Here is what is required for the last assignment:
Think of your dealings with volunteers and give your very best tip, hint or advice – your hard won experience, some approach that really worked for you. Maybe it’s the knowledge you wish someone had told you before you had to go and find out for yourself! If you can, distil your wisdom down into a few words or a couple of sentences.

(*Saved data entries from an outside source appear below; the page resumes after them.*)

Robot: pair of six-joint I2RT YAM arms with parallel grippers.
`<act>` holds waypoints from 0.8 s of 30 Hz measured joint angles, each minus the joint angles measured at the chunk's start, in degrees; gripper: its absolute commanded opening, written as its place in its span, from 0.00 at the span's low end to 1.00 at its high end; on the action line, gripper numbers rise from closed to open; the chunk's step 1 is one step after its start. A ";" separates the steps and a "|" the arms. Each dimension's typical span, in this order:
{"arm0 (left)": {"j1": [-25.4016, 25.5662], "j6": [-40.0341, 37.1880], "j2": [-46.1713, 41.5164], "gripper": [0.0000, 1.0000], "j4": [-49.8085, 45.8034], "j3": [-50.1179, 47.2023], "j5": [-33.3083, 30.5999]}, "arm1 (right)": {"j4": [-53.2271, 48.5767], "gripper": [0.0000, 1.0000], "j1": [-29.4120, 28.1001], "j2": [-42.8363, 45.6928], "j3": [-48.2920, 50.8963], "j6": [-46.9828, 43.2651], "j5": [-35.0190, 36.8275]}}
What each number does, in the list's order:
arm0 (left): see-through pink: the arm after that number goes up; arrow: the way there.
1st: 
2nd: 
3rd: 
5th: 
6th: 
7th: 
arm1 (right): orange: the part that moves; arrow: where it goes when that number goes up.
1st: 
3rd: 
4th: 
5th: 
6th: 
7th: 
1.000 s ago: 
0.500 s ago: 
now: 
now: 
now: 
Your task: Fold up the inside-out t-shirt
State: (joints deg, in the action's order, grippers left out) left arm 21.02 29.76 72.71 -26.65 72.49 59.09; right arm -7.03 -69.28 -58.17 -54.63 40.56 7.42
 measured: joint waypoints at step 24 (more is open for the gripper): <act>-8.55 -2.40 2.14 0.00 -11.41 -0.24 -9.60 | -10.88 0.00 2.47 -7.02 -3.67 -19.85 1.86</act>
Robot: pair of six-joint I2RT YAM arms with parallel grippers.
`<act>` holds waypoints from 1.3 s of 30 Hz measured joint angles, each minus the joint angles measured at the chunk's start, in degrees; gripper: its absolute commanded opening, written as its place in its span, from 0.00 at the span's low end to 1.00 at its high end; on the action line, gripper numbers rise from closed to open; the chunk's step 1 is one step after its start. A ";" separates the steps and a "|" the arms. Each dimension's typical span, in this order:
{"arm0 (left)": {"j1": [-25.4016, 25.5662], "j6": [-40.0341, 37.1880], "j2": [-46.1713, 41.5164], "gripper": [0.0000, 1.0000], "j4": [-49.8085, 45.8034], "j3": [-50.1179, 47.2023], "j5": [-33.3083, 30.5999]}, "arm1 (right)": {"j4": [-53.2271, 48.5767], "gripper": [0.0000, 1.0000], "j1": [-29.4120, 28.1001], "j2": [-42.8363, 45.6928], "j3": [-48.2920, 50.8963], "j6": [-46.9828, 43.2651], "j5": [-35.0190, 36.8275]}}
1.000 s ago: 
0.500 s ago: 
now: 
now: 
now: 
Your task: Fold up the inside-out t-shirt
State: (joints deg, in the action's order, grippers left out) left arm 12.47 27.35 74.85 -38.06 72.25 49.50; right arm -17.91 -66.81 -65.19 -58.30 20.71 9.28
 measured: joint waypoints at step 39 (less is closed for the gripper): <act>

Always, this assignment generates sincere personal testimonies, showing me there is a lot of wisdom out there, and that volunteers are managed by pretty good hands. I have collated responses from the most recent course, and reproduce them below (with permission) to offer their best tips to a wider audience.
The Golden Rule
- Always treat others how you would like to be treated
- Always look for the good in other people
- Do not expect volunteers to do anything you would not do yourself
- Treat people with the respect, communication and action(s) you expect to receive.
- Be open and available
- By email
- Pick up the phone and actually talk to people
- Listen, more than you speak!
- Give feedback
- Positive interaction
- Acknowledge length of service
- Annual awards function
- Smile, say thank you, then say thank you again
Care for your Volunteers
- Encourage, reward and praise
- Make them feel special
- Take time for a chat
- Be open and available to support volunteers
- Work alongside volunteers
- Involve volunteers in staff meetings, planning and policy development
- Give volunteers a chance to contribute their views
Be creative and innovative
- Encourage skill development
- Provide opportunities for learning
- Create new positions relevant to volunteer skills and interests
- Find ways to engage with the rising numbers of young people
- Be organised
- Be consultative
- Be consistent in applying standards, and in your approach
- Show integrity to engender trust
Make Volunteering Fun! Enjoy having a good laugh!
Here are reminders of the wide scope and range of responsibilities for a Manager of Volunteers. You are not just planning and implementing a Volunteer Programme; you are not just serving the needs of the organisation. You are not ‘just’ anything! You are the leader of people who are the champions of the organisation, the go-to and can-do people who make the real difference.
I am humbled by what I learn from volunteers, and by the wealth of knowledge and skills that people bring to management of volunteers, or what they learn in short order on the job. I am also very proud to belong to an occupation that knows, without the trappings of orthodoxy, what it means to be ‘professional’.